Which lines of the data include the string "tire"? List them all.

Data records:
_ _ _ _ _ _ _

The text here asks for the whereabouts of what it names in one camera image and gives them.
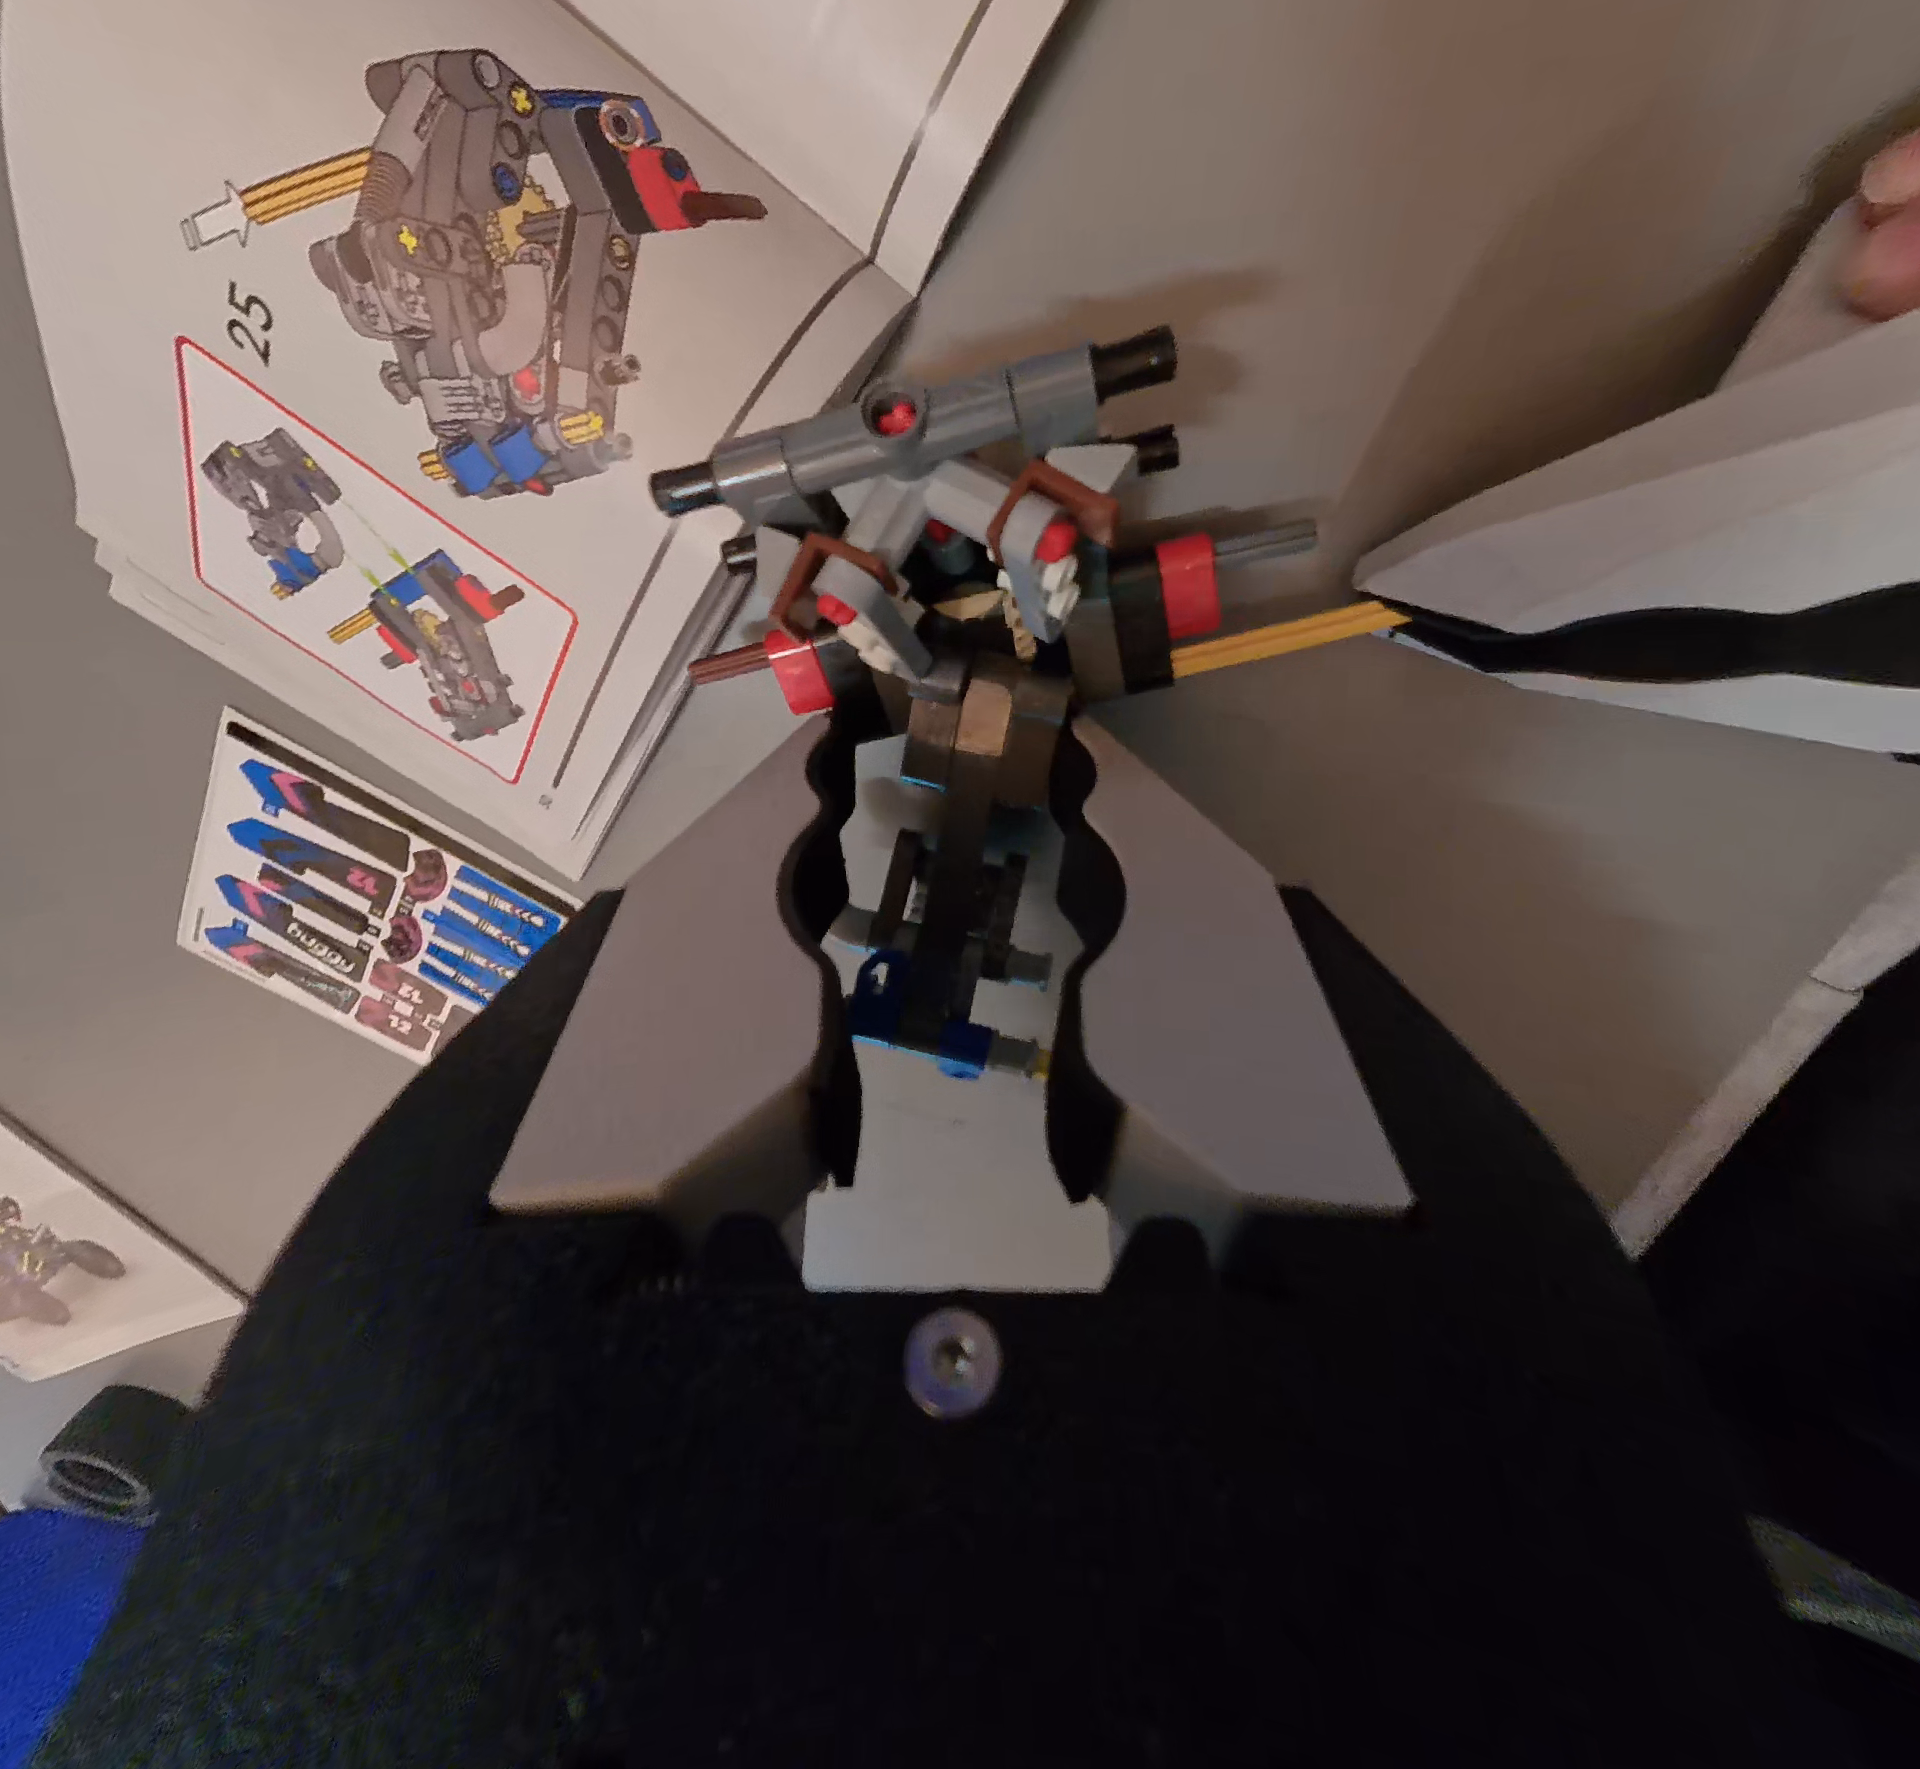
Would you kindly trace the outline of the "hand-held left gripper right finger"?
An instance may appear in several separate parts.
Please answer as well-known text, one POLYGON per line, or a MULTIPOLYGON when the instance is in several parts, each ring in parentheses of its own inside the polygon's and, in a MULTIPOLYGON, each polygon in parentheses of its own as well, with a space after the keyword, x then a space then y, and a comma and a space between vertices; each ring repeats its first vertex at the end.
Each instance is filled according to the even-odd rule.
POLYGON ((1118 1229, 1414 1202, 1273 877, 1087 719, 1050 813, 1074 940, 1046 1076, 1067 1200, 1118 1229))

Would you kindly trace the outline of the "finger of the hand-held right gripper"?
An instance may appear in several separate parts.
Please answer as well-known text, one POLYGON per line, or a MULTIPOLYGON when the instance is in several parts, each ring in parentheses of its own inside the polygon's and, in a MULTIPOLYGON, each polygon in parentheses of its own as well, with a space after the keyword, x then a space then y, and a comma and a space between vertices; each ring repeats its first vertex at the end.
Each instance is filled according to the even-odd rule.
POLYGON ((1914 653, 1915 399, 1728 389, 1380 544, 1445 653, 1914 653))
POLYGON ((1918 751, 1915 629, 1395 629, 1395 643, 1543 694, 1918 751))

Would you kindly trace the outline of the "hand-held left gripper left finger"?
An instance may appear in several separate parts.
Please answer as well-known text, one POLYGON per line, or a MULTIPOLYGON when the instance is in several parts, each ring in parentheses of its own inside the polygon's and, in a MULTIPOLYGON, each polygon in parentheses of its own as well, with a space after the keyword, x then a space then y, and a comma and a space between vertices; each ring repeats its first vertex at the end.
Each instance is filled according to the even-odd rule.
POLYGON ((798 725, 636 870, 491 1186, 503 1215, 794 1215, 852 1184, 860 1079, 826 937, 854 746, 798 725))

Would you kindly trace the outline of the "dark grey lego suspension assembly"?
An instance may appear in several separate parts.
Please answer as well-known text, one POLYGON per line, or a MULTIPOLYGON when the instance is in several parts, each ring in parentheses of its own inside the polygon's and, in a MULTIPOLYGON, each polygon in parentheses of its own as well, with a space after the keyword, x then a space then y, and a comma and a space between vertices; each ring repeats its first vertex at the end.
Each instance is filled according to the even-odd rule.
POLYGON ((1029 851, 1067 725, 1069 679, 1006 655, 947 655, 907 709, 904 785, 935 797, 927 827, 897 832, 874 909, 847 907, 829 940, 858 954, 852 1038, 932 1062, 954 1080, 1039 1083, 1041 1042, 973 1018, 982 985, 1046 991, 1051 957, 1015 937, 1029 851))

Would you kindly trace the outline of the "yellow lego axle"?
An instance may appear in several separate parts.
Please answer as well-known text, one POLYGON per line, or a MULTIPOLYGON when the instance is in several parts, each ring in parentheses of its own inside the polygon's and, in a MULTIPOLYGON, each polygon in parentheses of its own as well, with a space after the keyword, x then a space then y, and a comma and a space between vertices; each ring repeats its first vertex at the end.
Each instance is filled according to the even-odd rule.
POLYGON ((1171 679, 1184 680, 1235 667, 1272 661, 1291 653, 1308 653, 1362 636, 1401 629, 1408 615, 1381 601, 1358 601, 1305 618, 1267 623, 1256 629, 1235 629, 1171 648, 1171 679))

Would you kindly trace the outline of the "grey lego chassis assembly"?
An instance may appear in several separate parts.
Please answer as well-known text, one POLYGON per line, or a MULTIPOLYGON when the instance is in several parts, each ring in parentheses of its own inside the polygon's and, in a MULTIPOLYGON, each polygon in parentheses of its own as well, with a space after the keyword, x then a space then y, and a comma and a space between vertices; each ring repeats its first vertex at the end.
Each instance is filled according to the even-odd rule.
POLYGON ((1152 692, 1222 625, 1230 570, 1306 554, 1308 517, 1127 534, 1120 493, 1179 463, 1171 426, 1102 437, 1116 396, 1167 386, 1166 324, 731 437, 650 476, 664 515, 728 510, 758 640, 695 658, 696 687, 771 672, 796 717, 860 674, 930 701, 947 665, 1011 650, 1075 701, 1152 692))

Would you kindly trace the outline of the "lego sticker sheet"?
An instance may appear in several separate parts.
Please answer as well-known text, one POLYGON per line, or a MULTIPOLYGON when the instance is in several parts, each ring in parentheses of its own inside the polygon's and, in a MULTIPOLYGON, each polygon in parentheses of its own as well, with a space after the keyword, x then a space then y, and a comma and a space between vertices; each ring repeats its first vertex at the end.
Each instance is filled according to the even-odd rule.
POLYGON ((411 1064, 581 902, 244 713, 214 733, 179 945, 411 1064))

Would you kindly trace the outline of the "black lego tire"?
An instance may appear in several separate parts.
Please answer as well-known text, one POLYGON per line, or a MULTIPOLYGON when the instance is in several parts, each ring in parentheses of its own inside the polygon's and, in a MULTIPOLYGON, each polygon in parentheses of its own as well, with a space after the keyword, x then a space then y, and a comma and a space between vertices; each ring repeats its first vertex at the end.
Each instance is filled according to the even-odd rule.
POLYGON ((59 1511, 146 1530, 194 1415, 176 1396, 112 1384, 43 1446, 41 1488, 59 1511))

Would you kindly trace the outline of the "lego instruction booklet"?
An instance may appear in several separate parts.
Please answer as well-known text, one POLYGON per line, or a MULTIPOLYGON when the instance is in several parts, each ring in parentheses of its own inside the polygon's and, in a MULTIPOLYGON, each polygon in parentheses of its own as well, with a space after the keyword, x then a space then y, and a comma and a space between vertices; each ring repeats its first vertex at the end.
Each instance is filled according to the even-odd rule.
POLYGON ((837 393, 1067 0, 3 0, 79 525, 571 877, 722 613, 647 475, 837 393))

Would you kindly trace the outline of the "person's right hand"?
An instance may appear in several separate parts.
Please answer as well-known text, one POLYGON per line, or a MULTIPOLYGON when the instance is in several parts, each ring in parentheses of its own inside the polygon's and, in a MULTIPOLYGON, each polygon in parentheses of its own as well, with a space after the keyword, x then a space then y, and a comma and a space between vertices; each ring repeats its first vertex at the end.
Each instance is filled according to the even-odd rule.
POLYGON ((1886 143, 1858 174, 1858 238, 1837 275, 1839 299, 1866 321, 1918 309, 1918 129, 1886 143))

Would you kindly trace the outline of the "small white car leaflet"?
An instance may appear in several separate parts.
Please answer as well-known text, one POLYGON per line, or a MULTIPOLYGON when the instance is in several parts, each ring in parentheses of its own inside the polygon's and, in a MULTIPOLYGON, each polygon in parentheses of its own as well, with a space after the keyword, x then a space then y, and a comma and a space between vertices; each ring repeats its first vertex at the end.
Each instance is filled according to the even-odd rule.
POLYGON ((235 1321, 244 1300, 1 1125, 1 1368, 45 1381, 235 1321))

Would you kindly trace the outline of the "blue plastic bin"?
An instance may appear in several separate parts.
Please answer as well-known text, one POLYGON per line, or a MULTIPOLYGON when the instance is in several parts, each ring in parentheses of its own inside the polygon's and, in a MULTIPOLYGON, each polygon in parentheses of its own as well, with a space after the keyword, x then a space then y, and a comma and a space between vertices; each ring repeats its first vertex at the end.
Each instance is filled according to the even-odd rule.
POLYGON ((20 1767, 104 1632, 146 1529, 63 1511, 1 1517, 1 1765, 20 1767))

_ _ _ _ _ _ _

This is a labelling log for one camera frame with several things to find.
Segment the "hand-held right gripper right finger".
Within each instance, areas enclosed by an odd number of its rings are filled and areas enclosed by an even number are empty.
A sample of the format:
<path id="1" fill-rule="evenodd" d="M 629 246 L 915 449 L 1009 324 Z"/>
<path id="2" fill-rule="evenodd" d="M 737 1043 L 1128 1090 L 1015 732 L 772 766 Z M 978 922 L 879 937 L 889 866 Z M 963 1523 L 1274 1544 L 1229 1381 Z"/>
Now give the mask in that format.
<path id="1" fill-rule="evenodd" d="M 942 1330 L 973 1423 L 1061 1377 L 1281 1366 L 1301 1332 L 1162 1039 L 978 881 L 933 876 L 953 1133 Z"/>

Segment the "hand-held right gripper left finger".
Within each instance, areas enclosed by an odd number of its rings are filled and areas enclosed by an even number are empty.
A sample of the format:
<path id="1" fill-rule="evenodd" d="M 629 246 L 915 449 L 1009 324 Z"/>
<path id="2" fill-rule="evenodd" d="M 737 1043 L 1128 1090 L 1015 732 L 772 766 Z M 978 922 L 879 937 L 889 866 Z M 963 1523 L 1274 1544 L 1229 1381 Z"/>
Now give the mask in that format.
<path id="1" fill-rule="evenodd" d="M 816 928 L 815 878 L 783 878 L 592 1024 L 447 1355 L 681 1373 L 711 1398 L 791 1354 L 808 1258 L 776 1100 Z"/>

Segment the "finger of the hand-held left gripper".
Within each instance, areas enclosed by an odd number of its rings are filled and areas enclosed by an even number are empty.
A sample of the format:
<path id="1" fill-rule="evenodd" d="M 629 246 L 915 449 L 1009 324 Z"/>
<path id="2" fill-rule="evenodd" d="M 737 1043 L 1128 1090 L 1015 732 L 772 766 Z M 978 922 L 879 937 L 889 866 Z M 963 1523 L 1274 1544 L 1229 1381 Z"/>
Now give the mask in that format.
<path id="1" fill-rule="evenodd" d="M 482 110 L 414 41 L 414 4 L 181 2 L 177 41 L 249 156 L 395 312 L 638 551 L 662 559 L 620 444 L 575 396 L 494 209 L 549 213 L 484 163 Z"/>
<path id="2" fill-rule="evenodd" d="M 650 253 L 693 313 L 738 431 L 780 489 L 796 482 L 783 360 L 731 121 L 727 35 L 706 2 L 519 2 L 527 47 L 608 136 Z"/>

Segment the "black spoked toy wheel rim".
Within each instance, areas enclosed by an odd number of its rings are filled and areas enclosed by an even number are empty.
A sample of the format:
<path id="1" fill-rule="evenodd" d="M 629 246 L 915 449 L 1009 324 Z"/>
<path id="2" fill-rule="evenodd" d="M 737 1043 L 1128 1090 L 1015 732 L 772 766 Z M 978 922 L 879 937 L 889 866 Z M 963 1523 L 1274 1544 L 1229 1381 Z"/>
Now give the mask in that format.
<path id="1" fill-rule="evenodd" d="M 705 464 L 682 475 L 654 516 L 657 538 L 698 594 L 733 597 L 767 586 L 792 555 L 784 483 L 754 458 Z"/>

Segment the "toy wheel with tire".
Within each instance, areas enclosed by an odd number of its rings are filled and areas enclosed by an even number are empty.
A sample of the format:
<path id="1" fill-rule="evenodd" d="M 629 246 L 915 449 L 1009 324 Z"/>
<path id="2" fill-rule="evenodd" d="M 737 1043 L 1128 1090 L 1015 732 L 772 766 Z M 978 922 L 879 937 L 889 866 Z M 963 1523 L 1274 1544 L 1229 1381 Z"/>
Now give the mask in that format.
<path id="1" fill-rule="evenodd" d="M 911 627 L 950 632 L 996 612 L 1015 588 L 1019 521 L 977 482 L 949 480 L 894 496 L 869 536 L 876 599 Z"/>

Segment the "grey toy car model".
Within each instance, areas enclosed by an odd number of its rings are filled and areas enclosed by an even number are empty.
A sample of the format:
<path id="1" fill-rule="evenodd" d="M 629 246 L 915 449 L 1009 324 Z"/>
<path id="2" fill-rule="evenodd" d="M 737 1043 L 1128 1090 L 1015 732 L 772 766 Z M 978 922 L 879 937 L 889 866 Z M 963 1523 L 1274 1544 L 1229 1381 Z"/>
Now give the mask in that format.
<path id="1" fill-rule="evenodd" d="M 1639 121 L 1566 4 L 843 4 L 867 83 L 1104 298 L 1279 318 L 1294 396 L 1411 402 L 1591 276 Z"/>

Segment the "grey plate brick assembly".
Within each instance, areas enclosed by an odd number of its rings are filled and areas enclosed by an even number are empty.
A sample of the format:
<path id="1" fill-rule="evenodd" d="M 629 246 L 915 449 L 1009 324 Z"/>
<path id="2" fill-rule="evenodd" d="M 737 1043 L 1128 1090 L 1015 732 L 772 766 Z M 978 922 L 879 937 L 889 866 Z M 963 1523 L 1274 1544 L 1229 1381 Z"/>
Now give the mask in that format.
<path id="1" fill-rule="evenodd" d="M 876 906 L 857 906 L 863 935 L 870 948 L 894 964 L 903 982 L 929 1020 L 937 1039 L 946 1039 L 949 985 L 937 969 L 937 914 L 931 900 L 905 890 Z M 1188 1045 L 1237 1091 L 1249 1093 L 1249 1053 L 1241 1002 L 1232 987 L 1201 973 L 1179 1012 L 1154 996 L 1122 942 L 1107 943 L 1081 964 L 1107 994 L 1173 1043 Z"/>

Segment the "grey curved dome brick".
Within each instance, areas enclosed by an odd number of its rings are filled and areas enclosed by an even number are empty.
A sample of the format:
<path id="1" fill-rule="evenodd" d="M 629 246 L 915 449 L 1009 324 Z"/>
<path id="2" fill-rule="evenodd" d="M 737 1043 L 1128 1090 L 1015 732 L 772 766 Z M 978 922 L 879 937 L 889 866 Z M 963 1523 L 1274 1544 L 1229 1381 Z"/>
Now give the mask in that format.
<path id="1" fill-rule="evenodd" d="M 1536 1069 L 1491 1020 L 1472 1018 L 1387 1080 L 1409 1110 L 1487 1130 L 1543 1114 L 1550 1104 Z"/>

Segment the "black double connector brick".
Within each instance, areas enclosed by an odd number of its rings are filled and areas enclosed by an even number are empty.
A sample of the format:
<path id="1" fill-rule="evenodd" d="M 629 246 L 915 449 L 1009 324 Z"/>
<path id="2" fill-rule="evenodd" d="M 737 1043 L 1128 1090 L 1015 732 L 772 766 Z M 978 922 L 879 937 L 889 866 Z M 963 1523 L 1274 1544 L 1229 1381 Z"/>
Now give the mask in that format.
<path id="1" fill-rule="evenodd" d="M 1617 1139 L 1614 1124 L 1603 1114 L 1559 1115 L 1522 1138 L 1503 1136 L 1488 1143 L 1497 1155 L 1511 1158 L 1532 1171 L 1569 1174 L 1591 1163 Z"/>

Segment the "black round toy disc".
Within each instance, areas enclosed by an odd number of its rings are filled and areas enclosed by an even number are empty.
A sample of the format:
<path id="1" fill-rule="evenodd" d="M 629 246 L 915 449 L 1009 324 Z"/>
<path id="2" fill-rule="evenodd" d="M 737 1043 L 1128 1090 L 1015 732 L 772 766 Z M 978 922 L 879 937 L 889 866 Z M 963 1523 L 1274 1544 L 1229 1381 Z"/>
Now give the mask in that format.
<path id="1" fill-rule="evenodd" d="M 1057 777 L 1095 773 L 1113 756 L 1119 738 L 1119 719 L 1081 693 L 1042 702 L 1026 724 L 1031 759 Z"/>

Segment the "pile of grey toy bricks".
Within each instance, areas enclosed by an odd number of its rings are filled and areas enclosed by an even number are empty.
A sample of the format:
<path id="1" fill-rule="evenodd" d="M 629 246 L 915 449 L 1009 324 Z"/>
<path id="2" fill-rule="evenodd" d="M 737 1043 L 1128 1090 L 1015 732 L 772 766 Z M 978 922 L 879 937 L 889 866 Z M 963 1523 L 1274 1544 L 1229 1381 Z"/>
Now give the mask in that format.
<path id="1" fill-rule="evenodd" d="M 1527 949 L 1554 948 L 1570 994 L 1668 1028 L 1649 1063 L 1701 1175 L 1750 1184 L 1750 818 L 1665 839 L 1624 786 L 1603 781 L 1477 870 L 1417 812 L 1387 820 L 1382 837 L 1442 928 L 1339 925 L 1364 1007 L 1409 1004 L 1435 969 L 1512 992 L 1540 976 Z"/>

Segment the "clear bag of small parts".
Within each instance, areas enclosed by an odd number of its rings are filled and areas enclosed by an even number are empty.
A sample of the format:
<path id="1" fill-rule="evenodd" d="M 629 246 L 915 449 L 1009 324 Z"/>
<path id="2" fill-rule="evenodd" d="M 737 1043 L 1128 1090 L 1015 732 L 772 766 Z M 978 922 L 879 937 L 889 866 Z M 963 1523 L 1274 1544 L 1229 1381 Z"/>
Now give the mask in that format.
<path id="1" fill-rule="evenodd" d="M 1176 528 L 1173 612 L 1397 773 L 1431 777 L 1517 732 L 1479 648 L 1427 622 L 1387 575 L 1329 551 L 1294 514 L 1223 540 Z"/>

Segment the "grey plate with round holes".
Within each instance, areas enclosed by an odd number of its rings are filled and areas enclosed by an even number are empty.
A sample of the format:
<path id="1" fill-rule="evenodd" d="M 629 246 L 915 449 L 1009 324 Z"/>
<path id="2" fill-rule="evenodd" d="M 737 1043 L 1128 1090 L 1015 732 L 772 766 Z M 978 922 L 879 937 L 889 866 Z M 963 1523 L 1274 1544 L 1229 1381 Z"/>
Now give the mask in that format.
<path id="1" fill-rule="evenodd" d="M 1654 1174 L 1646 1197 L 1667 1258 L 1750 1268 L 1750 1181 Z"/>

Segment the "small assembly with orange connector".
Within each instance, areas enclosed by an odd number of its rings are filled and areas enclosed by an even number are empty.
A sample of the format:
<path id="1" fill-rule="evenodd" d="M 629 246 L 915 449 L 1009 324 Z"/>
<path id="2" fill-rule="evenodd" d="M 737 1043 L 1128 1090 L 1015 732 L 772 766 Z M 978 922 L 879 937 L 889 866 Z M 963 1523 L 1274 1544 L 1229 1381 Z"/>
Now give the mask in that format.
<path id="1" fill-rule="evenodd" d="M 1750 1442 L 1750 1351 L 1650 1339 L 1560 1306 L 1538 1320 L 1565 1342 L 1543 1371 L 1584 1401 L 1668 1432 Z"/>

_ _ _ _ _ _ _

Response to the task:
Would you kindly trace the outline of the "black lego tire"?
Segment the "toy wheel with tire".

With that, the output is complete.